** PROBLEM REQUIREMENTS **
Exactly the lines below from the one with "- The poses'" up to and including the one with "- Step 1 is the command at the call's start" make up the answer, with nothing else added.

** SUPPLIED MATERIAL **
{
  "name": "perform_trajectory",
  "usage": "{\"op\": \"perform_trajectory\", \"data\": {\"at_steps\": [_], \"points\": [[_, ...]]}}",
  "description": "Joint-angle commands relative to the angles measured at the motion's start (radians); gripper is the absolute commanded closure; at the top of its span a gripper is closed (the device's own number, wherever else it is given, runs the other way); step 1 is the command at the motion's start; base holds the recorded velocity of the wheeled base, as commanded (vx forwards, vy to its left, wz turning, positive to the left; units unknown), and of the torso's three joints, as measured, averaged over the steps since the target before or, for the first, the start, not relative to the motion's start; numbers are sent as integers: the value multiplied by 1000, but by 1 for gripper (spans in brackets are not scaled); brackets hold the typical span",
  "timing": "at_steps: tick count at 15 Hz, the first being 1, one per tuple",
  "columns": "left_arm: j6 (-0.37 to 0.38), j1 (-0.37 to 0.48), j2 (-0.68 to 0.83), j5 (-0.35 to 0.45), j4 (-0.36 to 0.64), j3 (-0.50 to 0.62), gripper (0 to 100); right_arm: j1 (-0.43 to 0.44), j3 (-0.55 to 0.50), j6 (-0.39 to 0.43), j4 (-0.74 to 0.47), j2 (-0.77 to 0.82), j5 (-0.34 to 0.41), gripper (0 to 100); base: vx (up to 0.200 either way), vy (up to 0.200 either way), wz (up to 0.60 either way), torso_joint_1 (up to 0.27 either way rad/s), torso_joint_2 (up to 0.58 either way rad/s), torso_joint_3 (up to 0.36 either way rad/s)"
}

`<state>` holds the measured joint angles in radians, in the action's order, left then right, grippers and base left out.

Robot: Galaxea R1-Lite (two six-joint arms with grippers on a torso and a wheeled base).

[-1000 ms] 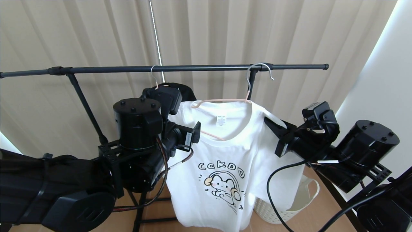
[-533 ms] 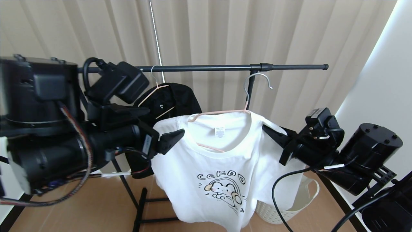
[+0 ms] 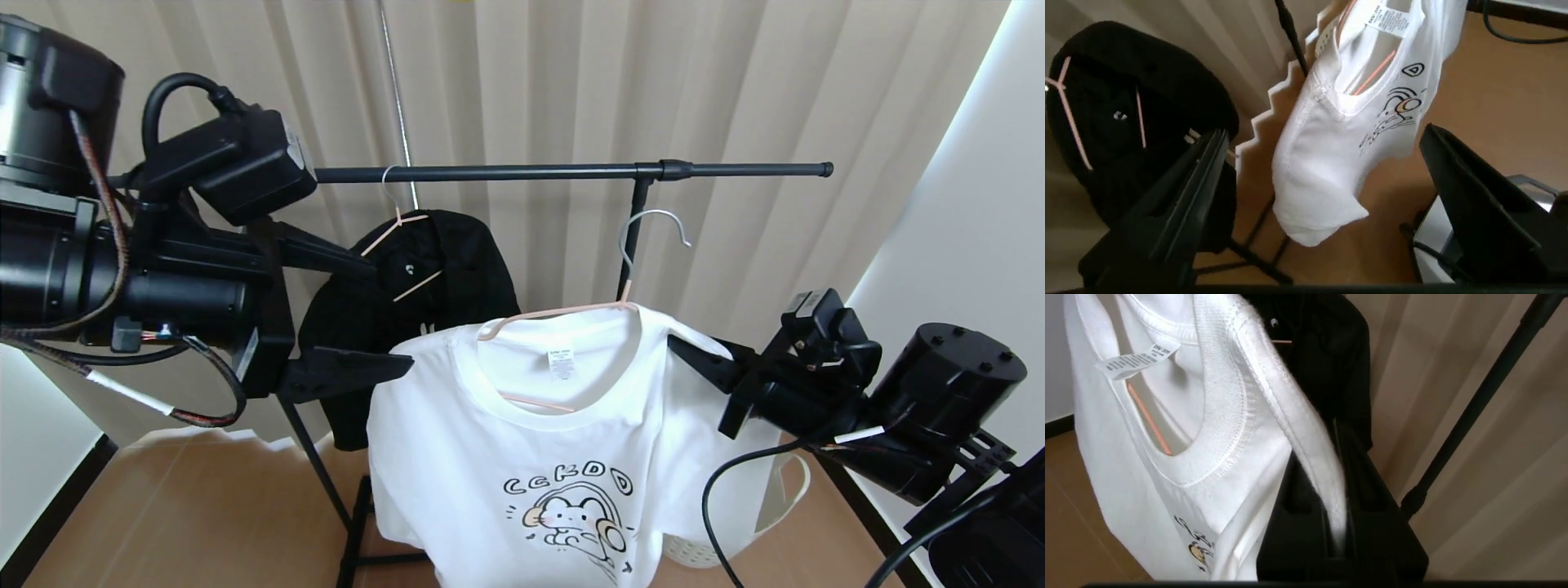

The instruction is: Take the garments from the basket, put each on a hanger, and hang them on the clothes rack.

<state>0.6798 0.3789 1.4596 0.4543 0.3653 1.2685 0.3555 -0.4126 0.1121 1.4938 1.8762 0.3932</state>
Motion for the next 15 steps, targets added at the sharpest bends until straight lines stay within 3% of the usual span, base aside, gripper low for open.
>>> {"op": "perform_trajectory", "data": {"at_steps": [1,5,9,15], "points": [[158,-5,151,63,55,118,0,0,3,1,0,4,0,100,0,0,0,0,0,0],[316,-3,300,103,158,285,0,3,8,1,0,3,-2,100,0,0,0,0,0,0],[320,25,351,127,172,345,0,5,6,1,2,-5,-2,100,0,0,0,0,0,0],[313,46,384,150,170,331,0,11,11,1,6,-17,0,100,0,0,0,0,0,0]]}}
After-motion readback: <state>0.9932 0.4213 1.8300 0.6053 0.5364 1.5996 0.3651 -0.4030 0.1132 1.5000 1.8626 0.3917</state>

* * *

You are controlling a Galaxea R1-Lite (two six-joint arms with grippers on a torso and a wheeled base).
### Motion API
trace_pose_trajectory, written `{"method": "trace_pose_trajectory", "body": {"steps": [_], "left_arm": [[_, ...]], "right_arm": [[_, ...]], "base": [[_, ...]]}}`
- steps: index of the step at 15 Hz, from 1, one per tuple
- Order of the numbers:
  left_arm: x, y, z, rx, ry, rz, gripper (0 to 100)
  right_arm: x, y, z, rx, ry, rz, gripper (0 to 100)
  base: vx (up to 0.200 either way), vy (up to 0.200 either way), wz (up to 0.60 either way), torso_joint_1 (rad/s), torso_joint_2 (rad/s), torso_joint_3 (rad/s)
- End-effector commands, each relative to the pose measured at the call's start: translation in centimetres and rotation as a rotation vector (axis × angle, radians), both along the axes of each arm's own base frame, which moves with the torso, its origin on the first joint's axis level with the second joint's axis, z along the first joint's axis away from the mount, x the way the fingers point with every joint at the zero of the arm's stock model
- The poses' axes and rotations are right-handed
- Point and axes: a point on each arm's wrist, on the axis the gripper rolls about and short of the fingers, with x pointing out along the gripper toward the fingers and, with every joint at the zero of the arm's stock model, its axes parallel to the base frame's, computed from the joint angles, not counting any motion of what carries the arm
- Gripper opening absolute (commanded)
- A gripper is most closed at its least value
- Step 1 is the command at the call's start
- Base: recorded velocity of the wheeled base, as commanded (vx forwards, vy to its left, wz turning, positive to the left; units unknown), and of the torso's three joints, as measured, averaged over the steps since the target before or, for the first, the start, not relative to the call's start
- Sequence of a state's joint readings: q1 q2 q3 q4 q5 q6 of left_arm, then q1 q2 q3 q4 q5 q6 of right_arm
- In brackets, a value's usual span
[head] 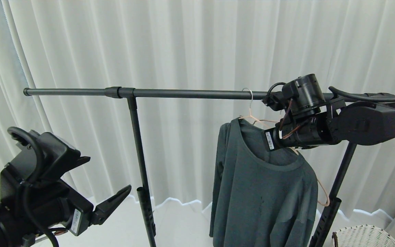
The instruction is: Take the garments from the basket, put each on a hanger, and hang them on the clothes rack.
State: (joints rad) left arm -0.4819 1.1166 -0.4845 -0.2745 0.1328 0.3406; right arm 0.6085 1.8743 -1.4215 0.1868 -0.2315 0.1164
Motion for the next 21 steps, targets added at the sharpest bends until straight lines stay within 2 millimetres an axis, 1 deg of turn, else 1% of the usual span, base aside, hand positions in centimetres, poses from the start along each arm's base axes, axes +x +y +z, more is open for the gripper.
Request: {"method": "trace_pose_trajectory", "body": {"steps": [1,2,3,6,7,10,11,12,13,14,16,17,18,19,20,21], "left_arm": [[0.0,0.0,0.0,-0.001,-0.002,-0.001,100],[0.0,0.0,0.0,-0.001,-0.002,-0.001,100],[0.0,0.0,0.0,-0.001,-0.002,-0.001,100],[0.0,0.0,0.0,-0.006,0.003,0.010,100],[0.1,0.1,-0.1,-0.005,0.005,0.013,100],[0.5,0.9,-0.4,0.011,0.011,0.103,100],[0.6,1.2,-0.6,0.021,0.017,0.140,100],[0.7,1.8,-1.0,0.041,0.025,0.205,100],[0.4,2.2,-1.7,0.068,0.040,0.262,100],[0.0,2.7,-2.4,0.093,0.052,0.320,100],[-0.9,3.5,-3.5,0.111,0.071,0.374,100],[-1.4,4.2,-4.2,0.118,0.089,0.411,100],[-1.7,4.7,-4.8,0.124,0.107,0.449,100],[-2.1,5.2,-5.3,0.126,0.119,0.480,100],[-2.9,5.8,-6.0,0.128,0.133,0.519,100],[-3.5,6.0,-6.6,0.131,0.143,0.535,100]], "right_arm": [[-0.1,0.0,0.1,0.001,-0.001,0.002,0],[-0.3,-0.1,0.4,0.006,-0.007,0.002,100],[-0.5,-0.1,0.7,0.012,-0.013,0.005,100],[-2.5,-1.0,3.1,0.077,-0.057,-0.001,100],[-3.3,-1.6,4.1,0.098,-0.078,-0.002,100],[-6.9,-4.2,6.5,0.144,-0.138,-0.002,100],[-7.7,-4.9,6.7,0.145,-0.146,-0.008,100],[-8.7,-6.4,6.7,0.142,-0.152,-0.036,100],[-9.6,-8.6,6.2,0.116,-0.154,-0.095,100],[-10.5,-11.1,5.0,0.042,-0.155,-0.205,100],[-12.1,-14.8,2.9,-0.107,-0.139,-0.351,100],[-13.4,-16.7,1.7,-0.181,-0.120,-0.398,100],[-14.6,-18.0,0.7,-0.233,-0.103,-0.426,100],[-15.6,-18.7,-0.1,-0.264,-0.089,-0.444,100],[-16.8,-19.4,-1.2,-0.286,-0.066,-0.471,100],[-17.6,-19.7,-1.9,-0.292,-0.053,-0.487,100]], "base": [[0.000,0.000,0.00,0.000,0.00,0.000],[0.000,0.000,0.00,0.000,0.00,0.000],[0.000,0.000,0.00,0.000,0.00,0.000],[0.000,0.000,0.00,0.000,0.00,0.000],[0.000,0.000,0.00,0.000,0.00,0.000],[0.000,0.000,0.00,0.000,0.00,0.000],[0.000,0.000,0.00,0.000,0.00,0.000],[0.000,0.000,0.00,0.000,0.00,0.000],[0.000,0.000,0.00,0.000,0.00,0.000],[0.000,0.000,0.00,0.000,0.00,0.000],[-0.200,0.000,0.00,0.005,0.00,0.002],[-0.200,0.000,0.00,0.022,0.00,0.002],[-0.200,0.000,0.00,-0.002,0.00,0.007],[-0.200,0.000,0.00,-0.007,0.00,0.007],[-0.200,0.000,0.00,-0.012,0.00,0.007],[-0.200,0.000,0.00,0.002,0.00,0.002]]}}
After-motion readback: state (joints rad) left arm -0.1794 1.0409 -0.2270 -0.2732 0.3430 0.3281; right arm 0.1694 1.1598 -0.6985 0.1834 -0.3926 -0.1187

** SOLUTION FOR THIS EXERCISE **
- The poses' axes and rotations are right-handed
- Point and axes: a point on each arm's wrist, on the axis the gripper rolls about and short of the fingers, with x pointing out along the gripper toward the fingers and, with every joint at the zero of the arm's stock model, its axes parallel to the base frame's, computed from the joint angles, not counting any motion of what carries the arm
- Gripper opening absolute (commanded)
- A gripper is most closed at its least value
- Step 1 is the command at the call's start

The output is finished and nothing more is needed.